I use them every day.

------
WalterGR
Does anyone know the last Thunderbird nightly build that's okay to use if you
don't want all your extensions to be disabled?

------
Alir3z4
Excellent work! I've been using Thundirbird for years now and enjoy all its
features.

The only thing that it lacks is the native support of Tray, I just use the
discontinued extension FireTray.

Anyway, just checked the new version and installed it, it looks fresh and
nice, great job!

------
seanalltogether
Has anyone had trouble accessing gmail from thunderbird in the last few weeks?
Both my work and personal accounts have been intermittently syncing and I have
no idea if this is a thunderbird problem or something i have to change in my
gmail settings.

------
Sniffnoy
Anybody know if the line-wrapping has been fixed?
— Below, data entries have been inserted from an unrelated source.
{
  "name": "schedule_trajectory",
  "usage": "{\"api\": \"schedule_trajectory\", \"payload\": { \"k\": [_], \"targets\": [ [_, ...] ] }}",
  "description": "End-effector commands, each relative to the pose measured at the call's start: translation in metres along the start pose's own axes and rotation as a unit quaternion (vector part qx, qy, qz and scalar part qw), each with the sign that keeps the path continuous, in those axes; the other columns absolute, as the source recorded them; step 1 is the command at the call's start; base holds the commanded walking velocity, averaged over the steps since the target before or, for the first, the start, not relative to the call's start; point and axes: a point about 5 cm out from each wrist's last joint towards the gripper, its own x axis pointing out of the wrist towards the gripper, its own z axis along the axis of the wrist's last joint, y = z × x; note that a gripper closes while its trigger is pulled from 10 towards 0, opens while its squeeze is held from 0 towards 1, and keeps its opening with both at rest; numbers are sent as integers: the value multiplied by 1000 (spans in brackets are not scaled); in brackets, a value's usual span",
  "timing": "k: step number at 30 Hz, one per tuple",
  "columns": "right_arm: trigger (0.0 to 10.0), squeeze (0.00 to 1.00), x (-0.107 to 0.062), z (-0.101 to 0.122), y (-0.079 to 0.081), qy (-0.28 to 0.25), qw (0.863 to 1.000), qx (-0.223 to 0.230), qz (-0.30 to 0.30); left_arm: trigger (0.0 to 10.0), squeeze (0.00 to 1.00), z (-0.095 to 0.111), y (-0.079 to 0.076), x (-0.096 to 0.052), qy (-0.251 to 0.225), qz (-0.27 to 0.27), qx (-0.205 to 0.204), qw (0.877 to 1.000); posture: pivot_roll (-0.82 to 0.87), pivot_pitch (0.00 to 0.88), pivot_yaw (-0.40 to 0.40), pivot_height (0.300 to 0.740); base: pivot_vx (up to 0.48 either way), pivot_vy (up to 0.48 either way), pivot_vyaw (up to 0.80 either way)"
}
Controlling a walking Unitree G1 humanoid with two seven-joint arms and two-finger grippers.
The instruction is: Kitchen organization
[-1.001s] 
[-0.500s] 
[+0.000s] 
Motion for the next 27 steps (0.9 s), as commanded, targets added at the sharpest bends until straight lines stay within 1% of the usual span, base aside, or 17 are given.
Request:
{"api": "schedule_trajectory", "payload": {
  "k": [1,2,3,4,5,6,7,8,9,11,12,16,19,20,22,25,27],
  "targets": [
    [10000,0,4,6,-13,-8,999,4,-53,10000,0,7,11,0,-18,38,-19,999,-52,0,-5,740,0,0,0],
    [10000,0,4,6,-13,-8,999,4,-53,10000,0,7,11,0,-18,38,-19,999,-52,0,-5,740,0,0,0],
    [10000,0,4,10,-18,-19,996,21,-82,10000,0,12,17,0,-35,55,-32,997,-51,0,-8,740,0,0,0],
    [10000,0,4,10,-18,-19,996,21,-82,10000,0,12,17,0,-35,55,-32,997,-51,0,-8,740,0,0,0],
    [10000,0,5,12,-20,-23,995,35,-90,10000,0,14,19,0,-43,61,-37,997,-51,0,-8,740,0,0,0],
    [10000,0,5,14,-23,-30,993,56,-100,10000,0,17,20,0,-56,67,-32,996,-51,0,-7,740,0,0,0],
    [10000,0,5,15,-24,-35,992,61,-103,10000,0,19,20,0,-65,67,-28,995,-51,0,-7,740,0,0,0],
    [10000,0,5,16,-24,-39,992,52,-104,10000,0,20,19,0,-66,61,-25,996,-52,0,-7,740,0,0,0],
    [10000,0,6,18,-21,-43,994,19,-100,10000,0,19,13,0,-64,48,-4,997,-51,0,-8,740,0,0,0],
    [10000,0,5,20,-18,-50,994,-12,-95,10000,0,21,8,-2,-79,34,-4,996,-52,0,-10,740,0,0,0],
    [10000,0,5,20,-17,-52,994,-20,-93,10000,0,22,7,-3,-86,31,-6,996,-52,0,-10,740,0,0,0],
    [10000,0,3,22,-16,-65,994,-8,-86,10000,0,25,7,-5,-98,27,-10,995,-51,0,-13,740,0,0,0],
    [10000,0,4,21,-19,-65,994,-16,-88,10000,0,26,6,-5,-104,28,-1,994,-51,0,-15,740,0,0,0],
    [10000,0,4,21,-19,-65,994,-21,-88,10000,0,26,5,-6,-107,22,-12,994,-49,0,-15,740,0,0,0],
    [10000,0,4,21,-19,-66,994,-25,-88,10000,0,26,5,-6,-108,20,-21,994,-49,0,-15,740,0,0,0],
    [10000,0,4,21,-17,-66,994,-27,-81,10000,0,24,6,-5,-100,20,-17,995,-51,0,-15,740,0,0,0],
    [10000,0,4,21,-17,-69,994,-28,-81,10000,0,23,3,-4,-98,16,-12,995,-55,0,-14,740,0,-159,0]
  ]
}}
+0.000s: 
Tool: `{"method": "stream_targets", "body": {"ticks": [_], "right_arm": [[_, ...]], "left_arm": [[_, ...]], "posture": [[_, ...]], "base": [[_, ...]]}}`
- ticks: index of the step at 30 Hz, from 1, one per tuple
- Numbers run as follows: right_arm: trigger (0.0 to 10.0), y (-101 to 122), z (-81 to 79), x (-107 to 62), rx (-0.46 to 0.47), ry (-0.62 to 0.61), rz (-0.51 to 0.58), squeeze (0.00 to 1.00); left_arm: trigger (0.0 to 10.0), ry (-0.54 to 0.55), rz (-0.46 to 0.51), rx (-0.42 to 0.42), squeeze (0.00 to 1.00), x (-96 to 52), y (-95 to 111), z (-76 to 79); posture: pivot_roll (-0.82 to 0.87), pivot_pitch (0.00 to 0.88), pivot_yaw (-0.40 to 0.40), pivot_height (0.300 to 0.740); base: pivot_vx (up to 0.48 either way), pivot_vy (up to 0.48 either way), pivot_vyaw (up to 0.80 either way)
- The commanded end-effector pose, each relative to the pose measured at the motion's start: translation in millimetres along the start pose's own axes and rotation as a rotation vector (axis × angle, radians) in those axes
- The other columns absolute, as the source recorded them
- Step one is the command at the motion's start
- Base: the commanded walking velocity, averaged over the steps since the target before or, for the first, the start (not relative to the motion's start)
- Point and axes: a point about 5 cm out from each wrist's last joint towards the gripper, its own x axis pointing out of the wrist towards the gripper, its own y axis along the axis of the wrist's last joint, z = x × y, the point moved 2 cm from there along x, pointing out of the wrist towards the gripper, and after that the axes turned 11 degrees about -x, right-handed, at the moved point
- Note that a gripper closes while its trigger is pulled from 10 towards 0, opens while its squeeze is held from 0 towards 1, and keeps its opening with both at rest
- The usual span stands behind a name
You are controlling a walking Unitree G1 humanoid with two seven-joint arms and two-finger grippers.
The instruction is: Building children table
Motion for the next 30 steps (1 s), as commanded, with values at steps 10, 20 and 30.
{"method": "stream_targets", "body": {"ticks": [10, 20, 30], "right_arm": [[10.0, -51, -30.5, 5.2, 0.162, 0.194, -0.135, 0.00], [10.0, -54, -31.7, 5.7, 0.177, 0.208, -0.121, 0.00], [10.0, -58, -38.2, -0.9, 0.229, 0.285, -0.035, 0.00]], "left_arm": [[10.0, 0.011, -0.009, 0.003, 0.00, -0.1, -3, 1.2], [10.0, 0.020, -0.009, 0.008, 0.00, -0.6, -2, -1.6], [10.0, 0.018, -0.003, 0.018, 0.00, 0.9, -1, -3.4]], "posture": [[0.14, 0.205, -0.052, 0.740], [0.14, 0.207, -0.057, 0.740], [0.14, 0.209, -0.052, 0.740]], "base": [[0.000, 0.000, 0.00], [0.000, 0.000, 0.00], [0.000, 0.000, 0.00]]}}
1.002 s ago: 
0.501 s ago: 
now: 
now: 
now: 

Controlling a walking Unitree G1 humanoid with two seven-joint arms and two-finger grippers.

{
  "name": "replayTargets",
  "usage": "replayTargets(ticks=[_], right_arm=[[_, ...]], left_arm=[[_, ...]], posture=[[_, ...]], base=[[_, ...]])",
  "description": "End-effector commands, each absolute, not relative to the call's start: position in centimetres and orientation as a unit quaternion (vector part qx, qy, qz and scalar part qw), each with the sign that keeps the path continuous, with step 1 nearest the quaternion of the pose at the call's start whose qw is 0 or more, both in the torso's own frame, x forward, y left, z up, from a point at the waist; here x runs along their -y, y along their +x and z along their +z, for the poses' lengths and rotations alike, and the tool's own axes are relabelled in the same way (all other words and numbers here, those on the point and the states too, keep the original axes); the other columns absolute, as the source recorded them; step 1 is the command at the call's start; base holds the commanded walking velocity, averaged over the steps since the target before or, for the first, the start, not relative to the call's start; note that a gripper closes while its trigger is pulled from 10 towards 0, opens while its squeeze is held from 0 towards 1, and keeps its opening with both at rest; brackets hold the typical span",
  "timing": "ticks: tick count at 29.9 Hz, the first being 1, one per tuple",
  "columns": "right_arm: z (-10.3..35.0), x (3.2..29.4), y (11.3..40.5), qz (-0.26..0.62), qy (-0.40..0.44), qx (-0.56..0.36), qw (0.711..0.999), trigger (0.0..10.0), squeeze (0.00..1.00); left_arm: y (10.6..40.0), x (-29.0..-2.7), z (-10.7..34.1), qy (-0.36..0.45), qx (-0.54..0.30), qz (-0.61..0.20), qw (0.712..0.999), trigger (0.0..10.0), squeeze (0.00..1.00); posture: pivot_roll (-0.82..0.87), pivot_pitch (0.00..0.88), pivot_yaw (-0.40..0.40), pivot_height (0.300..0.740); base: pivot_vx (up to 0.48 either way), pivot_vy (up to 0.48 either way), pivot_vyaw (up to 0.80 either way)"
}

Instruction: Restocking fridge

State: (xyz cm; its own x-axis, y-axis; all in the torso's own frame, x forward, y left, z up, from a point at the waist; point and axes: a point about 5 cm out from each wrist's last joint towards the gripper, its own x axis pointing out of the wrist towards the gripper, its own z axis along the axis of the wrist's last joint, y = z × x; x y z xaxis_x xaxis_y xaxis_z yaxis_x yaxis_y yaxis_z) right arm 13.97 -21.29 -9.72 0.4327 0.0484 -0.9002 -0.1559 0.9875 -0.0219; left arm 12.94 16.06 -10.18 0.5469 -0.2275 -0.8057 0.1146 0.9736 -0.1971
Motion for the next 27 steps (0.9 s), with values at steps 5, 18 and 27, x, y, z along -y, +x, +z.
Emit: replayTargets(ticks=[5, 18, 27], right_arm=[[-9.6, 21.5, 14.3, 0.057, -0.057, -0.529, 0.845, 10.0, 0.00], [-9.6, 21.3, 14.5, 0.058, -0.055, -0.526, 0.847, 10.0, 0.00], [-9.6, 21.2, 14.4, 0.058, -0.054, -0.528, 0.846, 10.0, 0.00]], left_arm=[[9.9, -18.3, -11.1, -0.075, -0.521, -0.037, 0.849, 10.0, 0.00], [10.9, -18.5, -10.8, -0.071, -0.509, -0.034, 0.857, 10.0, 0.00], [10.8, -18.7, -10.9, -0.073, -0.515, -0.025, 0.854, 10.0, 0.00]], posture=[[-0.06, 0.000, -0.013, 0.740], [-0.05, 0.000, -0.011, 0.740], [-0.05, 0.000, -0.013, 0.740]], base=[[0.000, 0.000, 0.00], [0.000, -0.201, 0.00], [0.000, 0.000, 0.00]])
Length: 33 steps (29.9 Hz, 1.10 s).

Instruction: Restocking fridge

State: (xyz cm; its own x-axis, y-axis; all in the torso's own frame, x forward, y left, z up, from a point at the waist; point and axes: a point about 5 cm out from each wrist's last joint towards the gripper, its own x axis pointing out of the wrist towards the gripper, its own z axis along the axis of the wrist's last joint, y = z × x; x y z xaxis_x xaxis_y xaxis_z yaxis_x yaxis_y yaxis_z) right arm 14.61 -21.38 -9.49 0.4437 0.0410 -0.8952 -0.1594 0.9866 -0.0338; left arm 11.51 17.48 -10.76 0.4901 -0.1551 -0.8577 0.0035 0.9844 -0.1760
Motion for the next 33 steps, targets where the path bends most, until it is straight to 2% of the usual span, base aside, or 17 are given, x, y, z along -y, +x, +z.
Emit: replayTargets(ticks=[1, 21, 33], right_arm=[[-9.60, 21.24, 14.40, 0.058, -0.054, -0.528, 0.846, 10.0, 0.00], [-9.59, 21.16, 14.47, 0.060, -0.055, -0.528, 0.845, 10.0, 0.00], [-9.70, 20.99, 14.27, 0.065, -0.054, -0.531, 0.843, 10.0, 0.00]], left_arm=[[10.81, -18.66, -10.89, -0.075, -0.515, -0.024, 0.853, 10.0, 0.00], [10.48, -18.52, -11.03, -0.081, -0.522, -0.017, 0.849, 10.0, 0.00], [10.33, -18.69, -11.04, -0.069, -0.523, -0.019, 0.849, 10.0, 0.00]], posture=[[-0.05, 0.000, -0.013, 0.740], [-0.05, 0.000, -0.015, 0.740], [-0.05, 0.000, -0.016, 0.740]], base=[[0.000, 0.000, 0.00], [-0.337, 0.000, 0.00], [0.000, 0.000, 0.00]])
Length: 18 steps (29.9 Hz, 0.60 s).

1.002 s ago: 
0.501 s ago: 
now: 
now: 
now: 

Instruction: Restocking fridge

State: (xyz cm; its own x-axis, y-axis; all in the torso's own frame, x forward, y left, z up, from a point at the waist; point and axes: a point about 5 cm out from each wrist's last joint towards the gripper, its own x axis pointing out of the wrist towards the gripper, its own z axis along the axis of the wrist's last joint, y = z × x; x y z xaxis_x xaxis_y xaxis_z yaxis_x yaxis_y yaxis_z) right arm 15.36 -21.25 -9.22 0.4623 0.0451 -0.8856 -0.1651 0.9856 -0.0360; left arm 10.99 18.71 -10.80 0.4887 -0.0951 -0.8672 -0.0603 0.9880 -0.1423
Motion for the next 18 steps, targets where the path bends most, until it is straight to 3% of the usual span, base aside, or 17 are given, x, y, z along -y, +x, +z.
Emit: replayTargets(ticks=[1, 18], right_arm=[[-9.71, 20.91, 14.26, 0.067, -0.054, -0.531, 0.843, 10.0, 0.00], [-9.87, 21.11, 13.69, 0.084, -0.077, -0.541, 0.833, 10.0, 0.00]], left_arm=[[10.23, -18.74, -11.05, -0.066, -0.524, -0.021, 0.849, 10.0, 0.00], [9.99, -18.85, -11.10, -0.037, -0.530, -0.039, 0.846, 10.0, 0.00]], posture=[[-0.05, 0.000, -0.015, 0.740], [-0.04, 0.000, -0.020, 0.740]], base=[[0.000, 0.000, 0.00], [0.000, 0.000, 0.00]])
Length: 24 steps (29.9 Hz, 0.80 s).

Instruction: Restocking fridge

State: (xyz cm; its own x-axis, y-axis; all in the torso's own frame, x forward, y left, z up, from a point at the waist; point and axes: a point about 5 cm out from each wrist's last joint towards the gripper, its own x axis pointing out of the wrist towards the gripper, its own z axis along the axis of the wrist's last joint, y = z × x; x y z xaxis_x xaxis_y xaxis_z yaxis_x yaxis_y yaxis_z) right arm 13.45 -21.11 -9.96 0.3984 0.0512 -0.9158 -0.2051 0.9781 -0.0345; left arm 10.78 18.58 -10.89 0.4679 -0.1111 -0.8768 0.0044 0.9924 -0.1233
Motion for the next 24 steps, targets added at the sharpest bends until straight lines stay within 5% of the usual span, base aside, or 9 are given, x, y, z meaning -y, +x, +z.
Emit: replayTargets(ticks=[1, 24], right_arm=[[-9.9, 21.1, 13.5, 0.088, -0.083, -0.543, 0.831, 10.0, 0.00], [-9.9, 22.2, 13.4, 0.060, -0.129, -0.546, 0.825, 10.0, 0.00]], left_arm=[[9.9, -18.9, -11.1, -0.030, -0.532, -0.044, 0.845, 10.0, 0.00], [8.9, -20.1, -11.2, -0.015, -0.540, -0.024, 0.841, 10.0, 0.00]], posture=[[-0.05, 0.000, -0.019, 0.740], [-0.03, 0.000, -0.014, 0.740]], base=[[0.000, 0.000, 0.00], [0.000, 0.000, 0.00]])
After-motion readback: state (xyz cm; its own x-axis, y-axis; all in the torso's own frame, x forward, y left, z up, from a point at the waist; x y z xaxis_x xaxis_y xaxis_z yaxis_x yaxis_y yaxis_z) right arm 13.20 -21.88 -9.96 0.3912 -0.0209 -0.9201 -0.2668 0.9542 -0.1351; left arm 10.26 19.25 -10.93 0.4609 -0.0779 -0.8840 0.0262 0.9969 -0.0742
In either this version or
anything since <checks what I have> 52.9.1? The messed-up line-wrapping and
quoting is easily my biggest problem with Thunderbird.

------
8bitsrule
If you have any add-ons that you like a lot, better check into whether they're
compatible with TB60. (I was glad I had backups after I tried it.)

------
grandinj
wow, that is nice, go thunderbird!

------
brightball
Great news! I wonder when it will make it into the Ubuntu repos?

------
elorant
Gee I'm still on version 11. I tried updating once, got a ton of useless crap
like calendars and shit and reverted back. Email is one of the few things that
I want something very basic and crude.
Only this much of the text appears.